*HOW TO COMPLETE THIS TASK*. Repeat the listing that follows exactly. Pictures are not part of the copy.
*** DATASET CONTENT ***
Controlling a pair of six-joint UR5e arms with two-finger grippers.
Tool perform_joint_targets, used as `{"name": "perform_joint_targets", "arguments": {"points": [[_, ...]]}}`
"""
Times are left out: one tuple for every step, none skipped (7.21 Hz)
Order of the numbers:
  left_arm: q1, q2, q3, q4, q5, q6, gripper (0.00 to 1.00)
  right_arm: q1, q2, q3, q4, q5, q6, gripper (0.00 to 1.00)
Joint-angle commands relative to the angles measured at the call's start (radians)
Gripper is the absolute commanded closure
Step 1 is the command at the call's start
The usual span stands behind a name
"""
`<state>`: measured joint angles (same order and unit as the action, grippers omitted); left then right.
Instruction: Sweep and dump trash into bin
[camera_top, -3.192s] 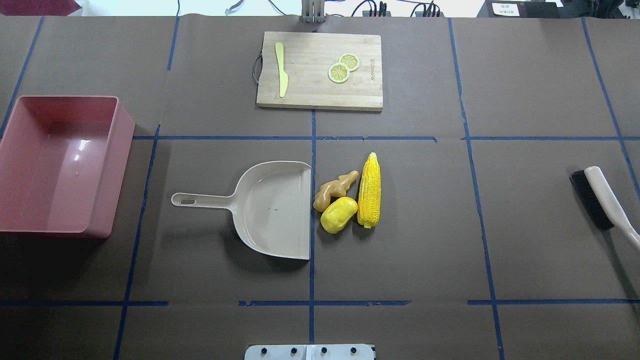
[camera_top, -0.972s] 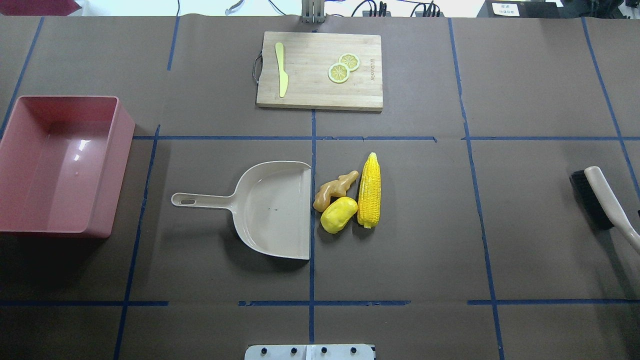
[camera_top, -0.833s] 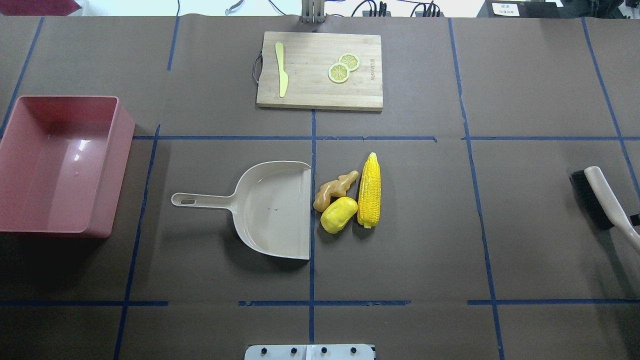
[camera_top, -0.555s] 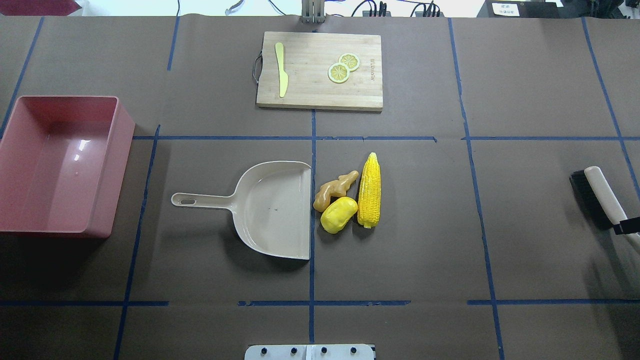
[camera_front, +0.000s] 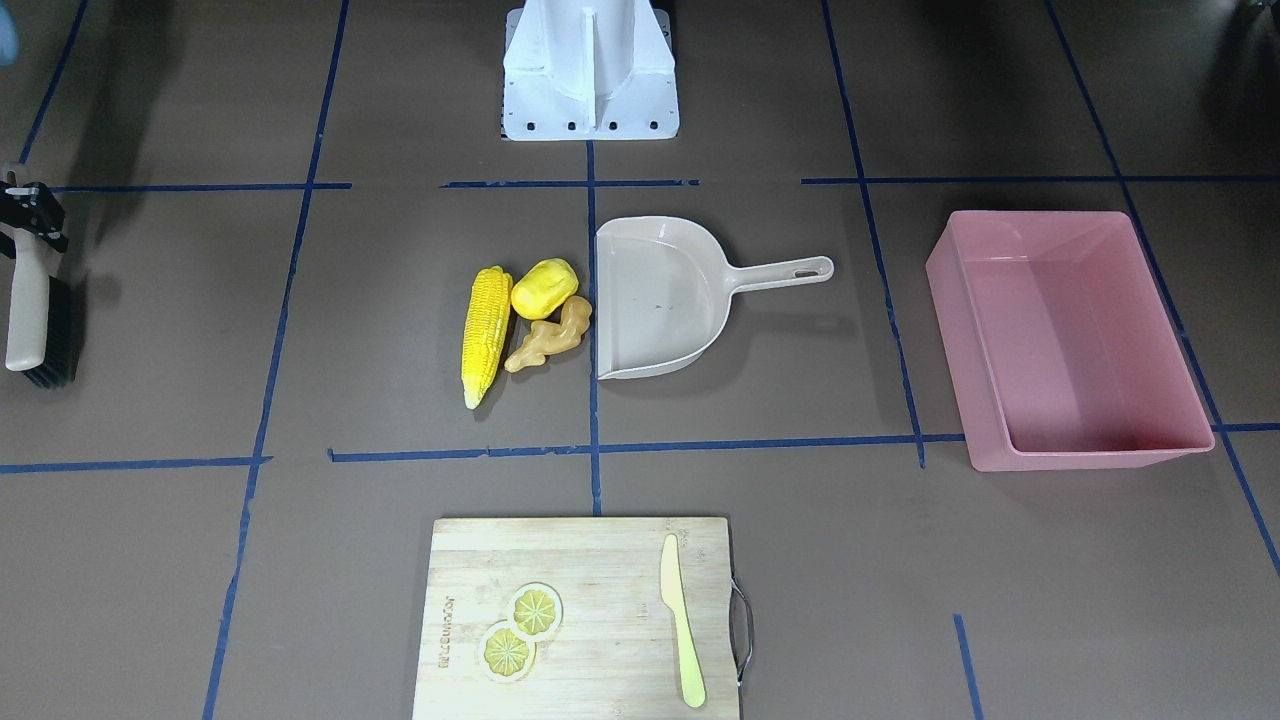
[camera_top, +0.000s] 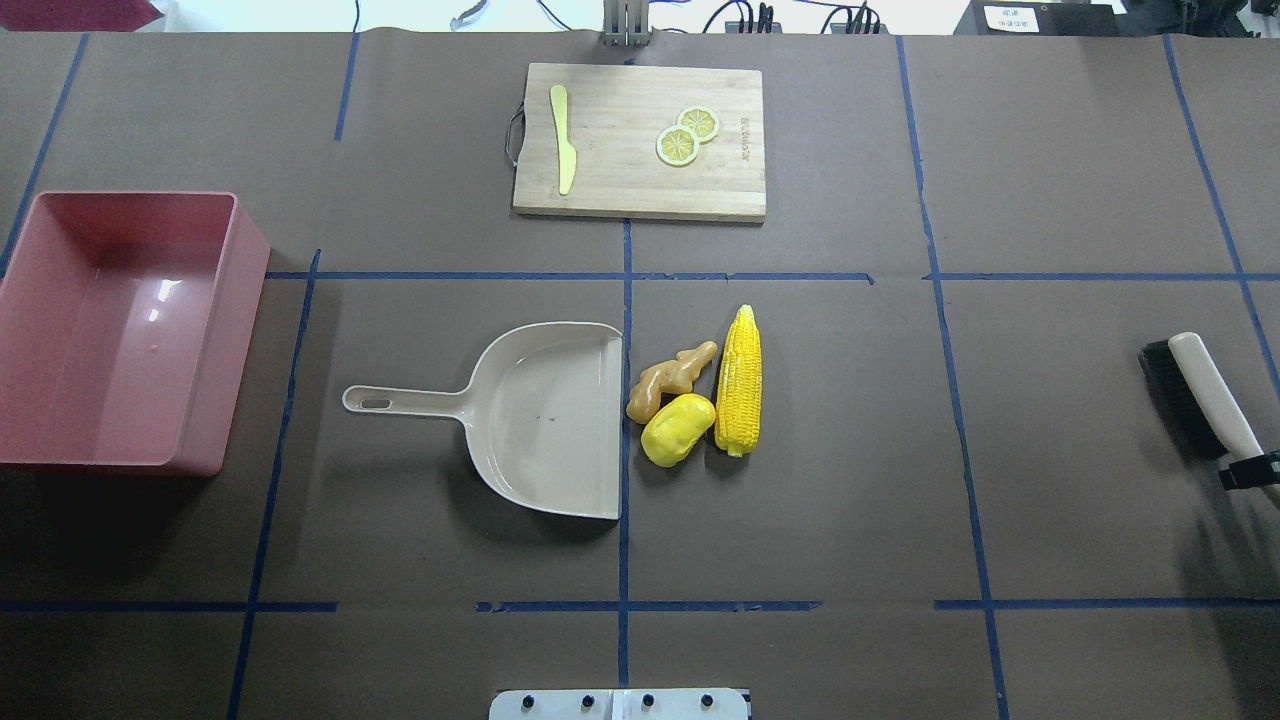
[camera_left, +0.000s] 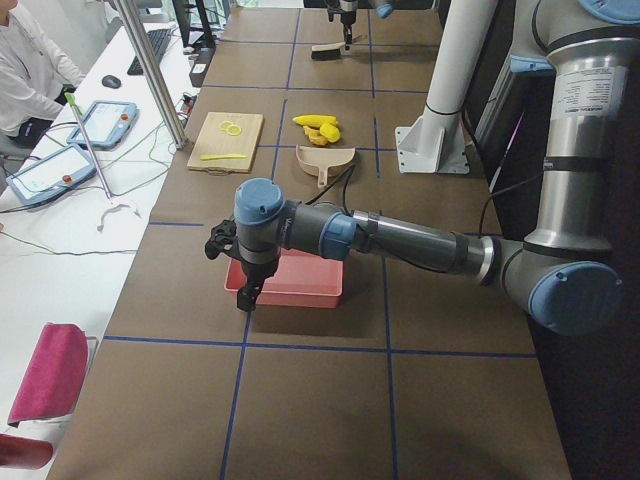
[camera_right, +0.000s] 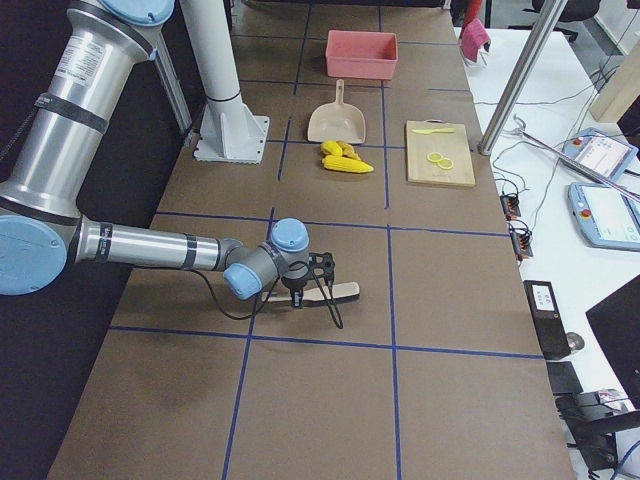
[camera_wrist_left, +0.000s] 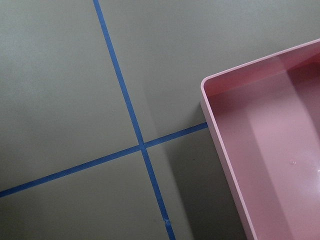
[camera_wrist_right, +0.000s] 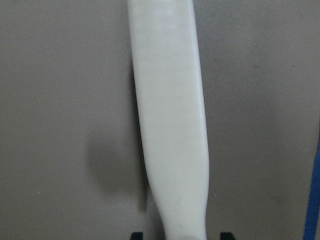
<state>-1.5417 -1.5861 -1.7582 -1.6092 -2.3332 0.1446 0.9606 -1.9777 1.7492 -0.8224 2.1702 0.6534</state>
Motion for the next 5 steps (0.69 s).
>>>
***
*ANSWER SPACE*.
Controlling a pair of six-joint UR5e arms with two-finger grippers.
Tool perform_joint_targets, used as `{"name": "perform_joint_targets", "arguments": {"points": [[_, ...]]}}`
"""
Times are left out: one tuple for every step, none skipped (7.21 Hz)
Order of the numbers:
  left_arm: q1, q2, q3, q4, q5, q6, gripper (0.00 to 1.00)
  right_arm: q1, q2, q3, q4, q5, q6, gripper (0.00 to 1.00)
Joint-angle commands relative to the angles measured at the call's start (radians)
Gripper is the absolute commanded closure
Step 1 is the command at the call's start
The usual span stands behind a name
"""
`<state>`: measured joint angles (same order and unit as the action, grippers omitted); left then right.
Instruction: Sweep and dump trash into bin
[camera_top, -3.192s] 
[camera_top, -0.972s] 
[camera_top, -0.833s] 
[camera_top, -0.555s] 
[camera_front, +0.000s] 
[camera_top, +0.000s] 
[camera_left, +0.000s] 
[camera_right, +0.000s] 
[camera_wrist_left, +0.000s] 
[camera_wrist_right, +0.000s] 
<state>-1.5417 -1.5861 -1.7582 -1.6092 -2.3332 0.1446 0.9606 -1.9777 1.7492 -0.8224 2.1702 0.6534</state>
Motion for the next 5 steps (0.69 s).
>>>

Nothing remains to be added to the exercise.